Indeed it’s at the forefront of corporate social responsibility. Its steel plant was the first company in India to conduct a social audit in the 1970s, before such ideas were considered worthy among Western companies. Its workers had eight-hour shifts before the International Labour Organisation recommended such working conditions; it accepted collective bargaining before legally required. Its philanthropic record, too, is impressive, funding some of India’s premier research institutes for sciences, social science, environmental engineering, state-of-the-art hospitals and an arts complex on Bombay’s waterfront. In context, though, such details do not matter: Companies cannot offset bad conduct in one area with good deeds elsewhere, not to suggest that Tata did anything illegal in West Bengal.

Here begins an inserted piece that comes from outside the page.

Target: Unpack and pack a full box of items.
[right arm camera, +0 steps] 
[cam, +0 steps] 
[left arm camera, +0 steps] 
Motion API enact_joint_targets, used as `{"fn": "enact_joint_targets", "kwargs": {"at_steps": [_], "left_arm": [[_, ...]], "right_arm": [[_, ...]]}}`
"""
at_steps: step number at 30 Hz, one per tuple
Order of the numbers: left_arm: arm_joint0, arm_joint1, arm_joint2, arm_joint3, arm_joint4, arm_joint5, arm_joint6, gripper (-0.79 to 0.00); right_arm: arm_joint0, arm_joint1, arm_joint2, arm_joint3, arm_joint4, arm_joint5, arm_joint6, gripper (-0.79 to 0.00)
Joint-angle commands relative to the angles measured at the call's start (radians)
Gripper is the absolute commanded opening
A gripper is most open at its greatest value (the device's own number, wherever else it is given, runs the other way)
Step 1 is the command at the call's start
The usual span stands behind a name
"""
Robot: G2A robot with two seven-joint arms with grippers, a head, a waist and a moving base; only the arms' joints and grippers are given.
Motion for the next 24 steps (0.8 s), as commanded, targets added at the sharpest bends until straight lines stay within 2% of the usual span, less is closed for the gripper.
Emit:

At a deeper level, the protests expose a major weakness in India: While smaller projects, or those dealing with the services sector – banking, information technology, even healthcare – progress with relative ease, large infrastructure or manufacturing projects that may require relocation or substantial changes in the lifestyles of rural communities face major roadblocks, literal and metaphorical. This is partly because of the rural-urban divide in India and the perception that economic reforms India initiated in 1991 only benefited the cities or the middle class and wealthy. Many campaigners point out thousands of farmers took their own lives due to inability to repay debt, even as cities become more prosperous. Some of that alienation has turned violent: In remote parts of many rural districts, Maoist groups have considerable sway, with some reports suggesting that Maoists run some parallel administrations in as many as a fifth of India’s districts.
As urban India races ahead, some observers expect rural India getting left behind, to be attracted to mounting opposition to industry-led progress. From an investor’s point of view, is China, where such protests are quelled more easily, a better investment bet?
The narrative might seem accurate, except for what happened on Oct 7, as Tata announced its new Gujarat location in Sanand, with other states – including Sri Lanka – vying with offers. This is debate, Indian-style. Making radical change in democratic India takes time precisely because securing consent is essential – change cannot be imposed by fiat. Because that struggle is hard, reversal is equally difficult, if not impossible.
Securing consensus in a billion-strong country where everyone has an opinion cannot be quick. As a democracy, India cannot impose pass laws, as in South Africa’s apartheid regime, or restrict rural-to-urban migration, as China attempts. It must manage the transition in a humane way. The state can take some simple steps, such as getting out of the business of acquiring land for private purposes, so that companies negotiate directly with the people, with the state restricting its role to regulator and enforcer of the law.
Change in India takes time, but deliberated upon, the result of a struggle, debate and compromise, the effects are longer lasting. That’s perhaps the only way to govern a multi-everything entity like India. The drama in West Bengal was not a step away from globalization, but rather a reflection of a nation making up its mind on how to engage with the world. Indeed, West Bengal’s Chief Minister Buddhadeb Bhattacharjee said as much in early November: “Globalization is a must. Any country that chooses not to be part of globalization is bound to be doomed.”
Salil Tripathi is a London-based writer who specializes in Asian and international economic affairs. He is former correspondent for India Today and Far Eastern Economic Review.